Comme le souligne Anders Johnson, secrétaire général de l’UIP, “les parlements sont le relais institutionnel des préoccupations de la société. Ils sont le milieu au sein duquel les aspirations de la société s’expriment dans toute leur diversité et celui où elles sont canalisées et traduites en volonté collective. Ils sont aussi, comme institution et par l’entremise individuelle de leurs membres, la courroie de transmission auprès des peuples des normes et recommandations votées par les gouvernements dans les instances internationales.” Cette réalité constitue un élément important sur lequel la diplomatie humanitaire d’aujourd’hui doit davantage s’appuyer.

 

Point de vue

Cornelio Sommaruga, président du CICR

Cornelio Sommaruga, en quoi les parlementaires peuvent-ils être utiles à l’action humanitaire?

Primo, comme législateurs qui élaborent et adoptent des normes et des traités utiles à la protection des victimes.
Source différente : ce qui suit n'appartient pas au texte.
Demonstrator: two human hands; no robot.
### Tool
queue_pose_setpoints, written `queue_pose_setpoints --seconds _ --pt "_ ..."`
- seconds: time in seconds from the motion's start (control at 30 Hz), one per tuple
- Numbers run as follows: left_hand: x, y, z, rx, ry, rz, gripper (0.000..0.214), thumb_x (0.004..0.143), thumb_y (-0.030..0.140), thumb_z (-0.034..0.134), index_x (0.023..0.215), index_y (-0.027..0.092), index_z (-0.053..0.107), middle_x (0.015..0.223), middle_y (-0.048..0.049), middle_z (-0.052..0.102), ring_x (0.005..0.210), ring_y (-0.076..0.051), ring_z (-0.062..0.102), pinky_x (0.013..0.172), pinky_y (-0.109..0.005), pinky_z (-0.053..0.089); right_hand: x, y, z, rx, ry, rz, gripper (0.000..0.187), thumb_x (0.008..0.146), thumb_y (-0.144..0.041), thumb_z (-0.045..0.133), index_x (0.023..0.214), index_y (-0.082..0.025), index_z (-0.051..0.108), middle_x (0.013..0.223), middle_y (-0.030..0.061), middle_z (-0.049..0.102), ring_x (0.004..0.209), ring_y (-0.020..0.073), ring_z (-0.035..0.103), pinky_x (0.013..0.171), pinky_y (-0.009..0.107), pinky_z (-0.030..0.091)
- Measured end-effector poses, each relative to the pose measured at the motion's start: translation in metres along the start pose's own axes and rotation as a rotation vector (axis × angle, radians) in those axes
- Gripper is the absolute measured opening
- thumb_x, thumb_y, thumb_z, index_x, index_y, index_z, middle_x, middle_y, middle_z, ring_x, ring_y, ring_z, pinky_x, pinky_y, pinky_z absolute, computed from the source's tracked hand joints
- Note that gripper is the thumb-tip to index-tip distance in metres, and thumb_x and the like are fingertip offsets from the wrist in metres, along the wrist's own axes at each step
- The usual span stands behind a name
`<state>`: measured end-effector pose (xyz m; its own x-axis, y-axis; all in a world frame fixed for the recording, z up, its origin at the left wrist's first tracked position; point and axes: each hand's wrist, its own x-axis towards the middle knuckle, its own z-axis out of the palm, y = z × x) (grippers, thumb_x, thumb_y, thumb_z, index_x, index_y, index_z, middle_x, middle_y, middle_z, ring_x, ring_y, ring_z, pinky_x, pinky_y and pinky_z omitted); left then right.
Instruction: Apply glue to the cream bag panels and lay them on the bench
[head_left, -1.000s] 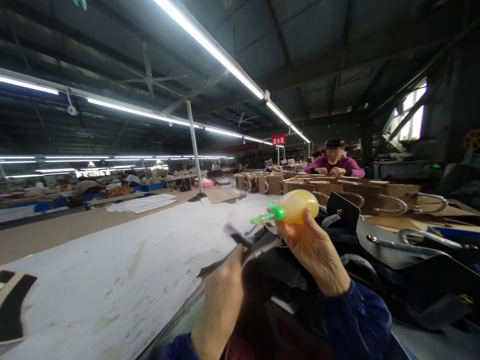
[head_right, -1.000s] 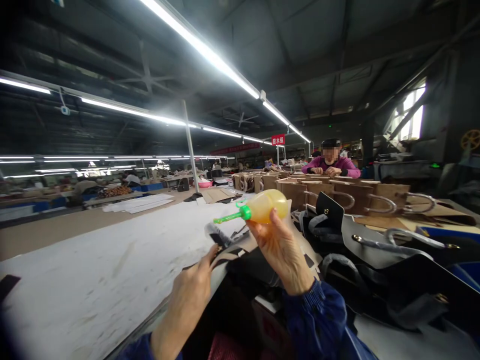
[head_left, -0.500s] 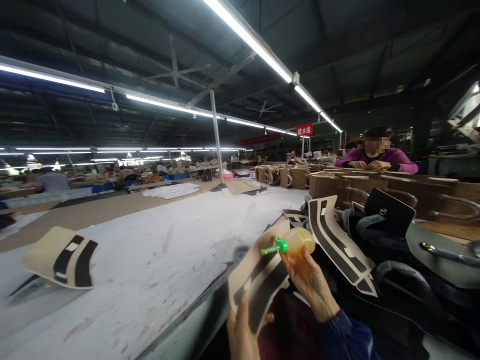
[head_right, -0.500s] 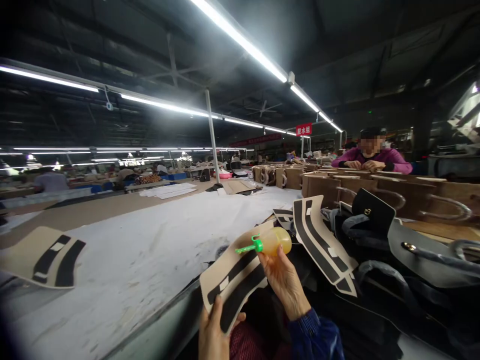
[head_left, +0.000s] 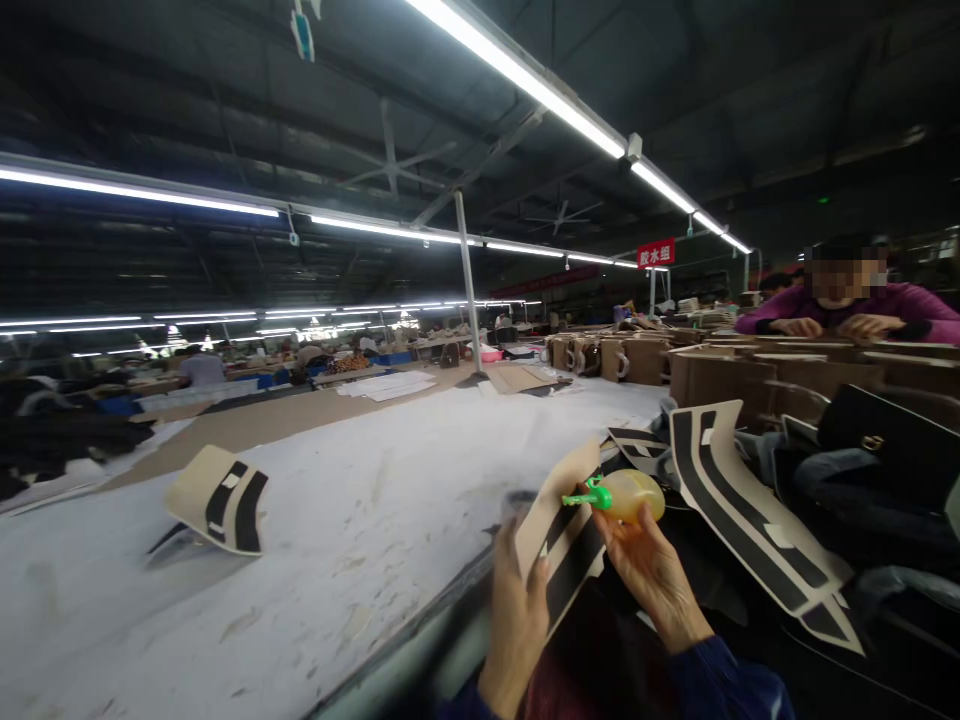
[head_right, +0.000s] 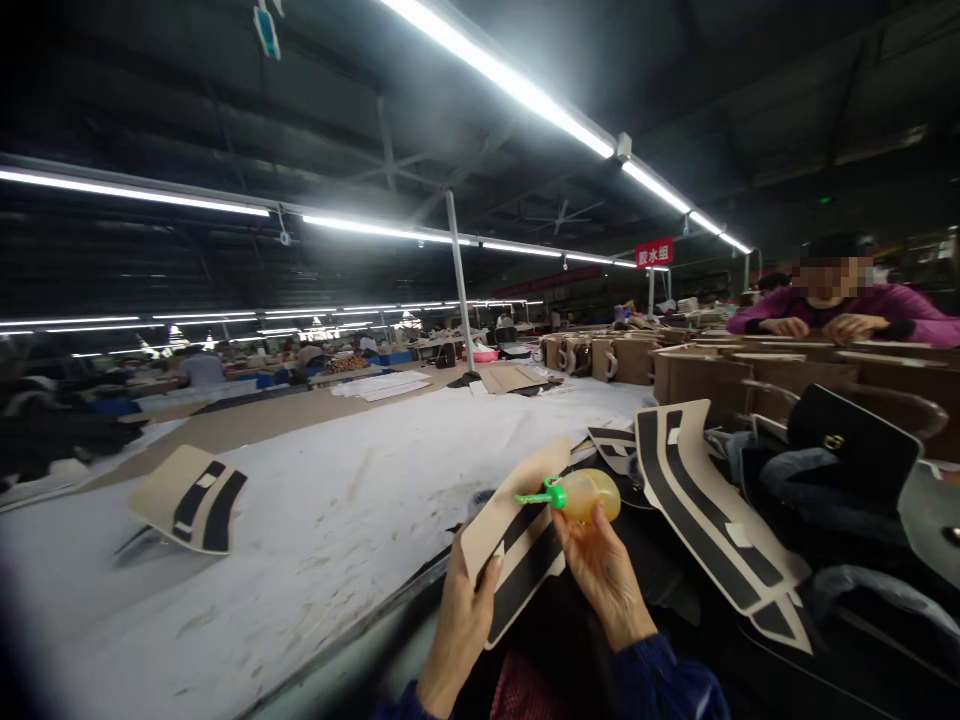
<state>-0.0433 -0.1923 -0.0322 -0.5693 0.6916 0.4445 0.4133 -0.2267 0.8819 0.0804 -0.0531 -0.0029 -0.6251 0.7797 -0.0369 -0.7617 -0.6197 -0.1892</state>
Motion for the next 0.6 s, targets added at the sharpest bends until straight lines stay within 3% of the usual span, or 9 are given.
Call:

Secundo, comme promoteurs des valeurs humanitaires dans le débat démocratique. Et, enfin, comme experts aptes à pousser et à faire accepter les budgets indispensables à l’action humanitaire.

Par quels canaux passez-vous pour atteindre le monde parlementaire?

Par les organes existants, tels que l’Union interparlementaire qui constitue un lieu extraordinaire pour faire passer des messages humanitaires. Parallèlement, nous entretenons des liens étroits avec les assemblées régionales, comme par exemple le Conseil de l’Europe. Sans négliger les contacts bilatéraux dans chaque pays, avec un accent fort sur les commissions des Affaires étrangères des parlements nationaux.

Jean-François Berger
J.-F.Berger est rédacteur en chef pour le CICR du magazine Croix-Rouge, Croissant-Rouge.